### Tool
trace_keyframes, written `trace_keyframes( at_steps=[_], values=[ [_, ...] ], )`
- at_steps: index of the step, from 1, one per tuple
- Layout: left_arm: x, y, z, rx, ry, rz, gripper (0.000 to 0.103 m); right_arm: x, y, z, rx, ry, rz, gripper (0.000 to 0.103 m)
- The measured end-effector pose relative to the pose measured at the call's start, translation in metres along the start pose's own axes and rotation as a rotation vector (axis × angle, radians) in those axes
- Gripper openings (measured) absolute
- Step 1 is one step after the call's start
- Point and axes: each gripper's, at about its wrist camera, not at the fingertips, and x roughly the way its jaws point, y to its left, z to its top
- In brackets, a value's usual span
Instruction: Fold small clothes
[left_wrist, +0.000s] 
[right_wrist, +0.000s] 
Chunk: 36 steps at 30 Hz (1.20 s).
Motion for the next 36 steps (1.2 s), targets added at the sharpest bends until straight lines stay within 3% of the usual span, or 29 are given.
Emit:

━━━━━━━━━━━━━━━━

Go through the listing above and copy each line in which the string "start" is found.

- The measured end-effector pose relative to the pose measured at the call's start, translation in metres along the start pose's own axes and rotation as a rotation vector (axis × angle, radians) in those axes
- Step 1 is one step after the call's start

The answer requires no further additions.